● DESCRIPTION OF THE TASK: The entries below contain a stretch that opens with the line containing "Zoom in on brown" and closes with the line containing "Zoom in on blue flat"; set down that stretch exactly, both ends included, and nothing else.

● PROVIDED INFORMATION:
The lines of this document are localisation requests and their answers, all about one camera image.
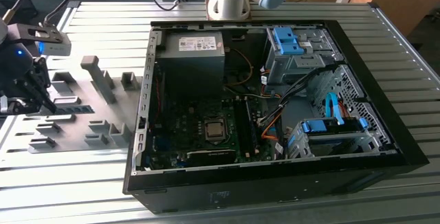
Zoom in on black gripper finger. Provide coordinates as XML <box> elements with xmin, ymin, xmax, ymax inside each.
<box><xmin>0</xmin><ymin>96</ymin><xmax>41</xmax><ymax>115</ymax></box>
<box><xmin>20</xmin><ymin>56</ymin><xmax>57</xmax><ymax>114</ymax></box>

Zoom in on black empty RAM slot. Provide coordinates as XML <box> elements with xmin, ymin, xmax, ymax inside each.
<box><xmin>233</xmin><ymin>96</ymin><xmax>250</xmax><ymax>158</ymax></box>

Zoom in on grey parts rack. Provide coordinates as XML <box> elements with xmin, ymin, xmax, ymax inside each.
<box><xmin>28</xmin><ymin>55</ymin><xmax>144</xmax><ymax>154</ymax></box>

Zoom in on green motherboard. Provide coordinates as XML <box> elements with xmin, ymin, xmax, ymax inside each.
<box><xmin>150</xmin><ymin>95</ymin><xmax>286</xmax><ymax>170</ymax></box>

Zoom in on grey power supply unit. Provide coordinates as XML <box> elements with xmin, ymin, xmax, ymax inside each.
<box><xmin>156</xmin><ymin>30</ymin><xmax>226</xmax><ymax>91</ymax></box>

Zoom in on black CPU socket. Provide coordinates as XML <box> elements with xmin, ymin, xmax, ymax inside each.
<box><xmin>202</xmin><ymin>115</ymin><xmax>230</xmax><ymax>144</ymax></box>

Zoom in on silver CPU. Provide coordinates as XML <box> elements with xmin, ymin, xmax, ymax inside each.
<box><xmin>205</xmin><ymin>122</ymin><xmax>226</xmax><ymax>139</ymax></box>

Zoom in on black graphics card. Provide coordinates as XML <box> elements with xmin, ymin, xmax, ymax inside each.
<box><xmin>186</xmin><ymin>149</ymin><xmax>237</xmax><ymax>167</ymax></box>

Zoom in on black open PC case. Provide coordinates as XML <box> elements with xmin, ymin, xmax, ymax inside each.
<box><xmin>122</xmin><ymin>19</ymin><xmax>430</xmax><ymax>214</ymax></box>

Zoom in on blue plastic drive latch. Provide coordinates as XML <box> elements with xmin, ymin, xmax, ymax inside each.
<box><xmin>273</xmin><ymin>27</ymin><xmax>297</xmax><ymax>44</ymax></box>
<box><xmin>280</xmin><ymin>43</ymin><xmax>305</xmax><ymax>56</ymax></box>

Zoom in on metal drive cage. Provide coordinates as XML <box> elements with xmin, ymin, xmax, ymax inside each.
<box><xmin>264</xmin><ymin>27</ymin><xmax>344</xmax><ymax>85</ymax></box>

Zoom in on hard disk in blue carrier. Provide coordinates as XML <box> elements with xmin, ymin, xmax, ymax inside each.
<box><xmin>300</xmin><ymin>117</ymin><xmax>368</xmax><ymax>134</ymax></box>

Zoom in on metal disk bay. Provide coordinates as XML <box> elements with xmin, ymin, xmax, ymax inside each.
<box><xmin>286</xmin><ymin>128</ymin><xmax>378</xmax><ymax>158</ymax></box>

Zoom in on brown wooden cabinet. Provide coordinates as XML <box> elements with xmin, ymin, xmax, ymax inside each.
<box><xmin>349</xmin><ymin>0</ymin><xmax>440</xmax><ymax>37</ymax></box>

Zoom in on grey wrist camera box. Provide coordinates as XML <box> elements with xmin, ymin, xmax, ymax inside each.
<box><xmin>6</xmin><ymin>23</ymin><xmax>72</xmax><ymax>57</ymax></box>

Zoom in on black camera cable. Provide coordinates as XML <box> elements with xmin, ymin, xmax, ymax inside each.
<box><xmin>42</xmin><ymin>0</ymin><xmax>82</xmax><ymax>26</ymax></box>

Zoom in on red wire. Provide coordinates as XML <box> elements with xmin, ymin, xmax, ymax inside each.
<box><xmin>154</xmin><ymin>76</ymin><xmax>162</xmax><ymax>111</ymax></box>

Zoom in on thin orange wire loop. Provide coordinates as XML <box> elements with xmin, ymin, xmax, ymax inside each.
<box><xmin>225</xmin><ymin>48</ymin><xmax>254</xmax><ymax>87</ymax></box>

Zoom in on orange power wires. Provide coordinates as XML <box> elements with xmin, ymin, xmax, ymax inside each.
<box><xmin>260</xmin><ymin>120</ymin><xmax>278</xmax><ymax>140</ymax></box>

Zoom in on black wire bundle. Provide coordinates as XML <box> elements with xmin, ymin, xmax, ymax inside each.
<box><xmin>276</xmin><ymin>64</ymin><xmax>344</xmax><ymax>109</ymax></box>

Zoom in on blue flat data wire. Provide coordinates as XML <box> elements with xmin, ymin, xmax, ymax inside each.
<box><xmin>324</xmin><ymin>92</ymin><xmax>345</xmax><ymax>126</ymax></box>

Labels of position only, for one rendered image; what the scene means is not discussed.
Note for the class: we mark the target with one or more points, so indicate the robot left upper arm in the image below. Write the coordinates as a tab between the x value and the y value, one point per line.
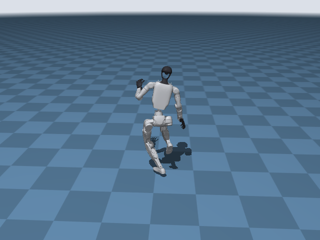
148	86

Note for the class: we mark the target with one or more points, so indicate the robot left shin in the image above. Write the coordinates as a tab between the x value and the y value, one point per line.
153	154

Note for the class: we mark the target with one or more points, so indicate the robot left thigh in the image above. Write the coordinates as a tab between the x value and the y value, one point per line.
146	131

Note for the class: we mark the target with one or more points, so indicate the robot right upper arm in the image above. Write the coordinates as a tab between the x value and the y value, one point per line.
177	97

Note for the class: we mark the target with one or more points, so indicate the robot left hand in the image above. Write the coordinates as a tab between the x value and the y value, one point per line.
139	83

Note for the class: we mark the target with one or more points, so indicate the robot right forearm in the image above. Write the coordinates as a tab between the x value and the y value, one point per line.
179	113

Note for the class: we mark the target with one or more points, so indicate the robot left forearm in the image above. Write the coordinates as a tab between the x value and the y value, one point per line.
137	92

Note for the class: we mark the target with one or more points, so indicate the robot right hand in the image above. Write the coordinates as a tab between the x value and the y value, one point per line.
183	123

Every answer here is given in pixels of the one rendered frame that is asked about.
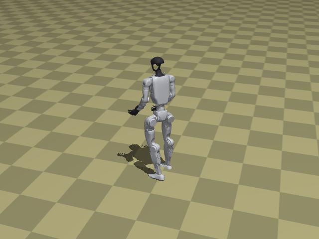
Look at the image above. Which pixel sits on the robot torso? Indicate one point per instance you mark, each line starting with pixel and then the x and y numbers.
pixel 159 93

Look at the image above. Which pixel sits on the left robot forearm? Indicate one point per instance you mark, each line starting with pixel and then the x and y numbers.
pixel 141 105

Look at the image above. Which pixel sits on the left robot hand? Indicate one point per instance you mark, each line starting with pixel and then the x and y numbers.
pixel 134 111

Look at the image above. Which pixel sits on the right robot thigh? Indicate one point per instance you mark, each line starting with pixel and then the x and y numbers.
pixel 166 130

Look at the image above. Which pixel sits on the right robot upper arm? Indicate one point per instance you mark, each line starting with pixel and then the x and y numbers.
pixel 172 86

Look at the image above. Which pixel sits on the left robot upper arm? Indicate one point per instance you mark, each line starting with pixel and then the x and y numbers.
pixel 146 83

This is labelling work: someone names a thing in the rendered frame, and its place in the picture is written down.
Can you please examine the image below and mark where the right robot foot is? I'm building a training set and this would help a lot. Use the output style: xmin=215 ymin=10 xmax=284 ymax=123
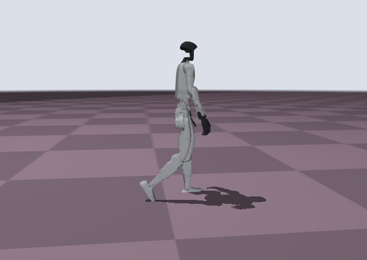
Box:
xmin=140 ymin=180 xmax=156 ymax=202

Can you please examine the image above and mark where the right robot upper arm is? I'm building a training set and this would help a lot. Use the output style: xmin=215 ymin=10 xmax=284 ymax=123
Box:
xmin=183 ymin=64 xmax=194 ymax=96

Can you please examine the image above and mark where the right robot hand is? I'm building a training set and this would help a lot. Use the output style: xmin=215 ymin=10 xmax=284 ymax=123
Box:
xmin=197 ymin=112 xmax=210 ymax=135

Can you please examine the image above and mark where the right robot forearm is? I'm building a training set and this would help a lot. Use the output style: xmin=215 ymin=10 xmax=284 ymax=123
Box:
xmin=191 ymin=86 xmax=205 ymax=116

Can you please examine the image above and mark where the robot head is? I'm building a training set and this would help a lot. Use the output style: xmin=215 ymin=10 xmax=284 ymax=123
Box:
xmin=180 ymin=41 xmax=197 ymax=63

● REPLY TO THE TASK:
Zoom in on brown wooden cabinet. Provide coordinates as XML <box> elements with xmin, ymin, xmax, ymax inside each.
<box><xmin>349</xmin><ymin>0</ymin><xmax>440</xmax><ymax>37</ymax></box>

Zoom in on grey wrist camera box. Provide coordinates as XML <box> elements with xmin, ymin, xmax, ymax inside each.
<box><xmin>6</xmin><ymin>23</ymin><xmax>72</xmax><ymax>57</ymax></box>

Zoom in on black camera cable. Provide coordinates as XML <box> elements with xmin, ymin, xmax, ymax inside each.
<box><xmin>42</xmin><ymin>0</ymin><xmax>82</xmax><ymax>26</ymax></box>

Zoom in on red wire. Provide coordinates as XML <box> elements with xmin, ymin, xmax, ymax inside each.
<box><xmin>154</xmin><ymin>76</ymin><xmax>162</xmax><ymax>111</ymax></box>

Zoom in on thin orange wire loop. Provide coordinates as XML <box> elements with xmin, ymin, xmax, ymax inside each.
<box><xmin>225</xmin><ymin>48</ymin><xmax>254</xmax><ymax>87</ymax></box>

Zoom in on orange power wires. Provide coordinates as XML <box> elements with xmin, ymin, xmax, ymax inside each.
<box><xmin>260</xmin><ymin>120</ymin><xmax>278</xmax><ymax>140</ymax></box>

Zoom in on black wire bundle. Provide coordinates as XML <box> elements with xmin, ymin, xmax, ymax inside each.
<box><xmin>276</xmin><ymin>64</ymin><xmax>344</xmax><ymax>109</ymax></box>

Zoom in on blue flat data wire. Provide coordinates as XML <box> elements with xmin, ymin, xmax, ymax inside each.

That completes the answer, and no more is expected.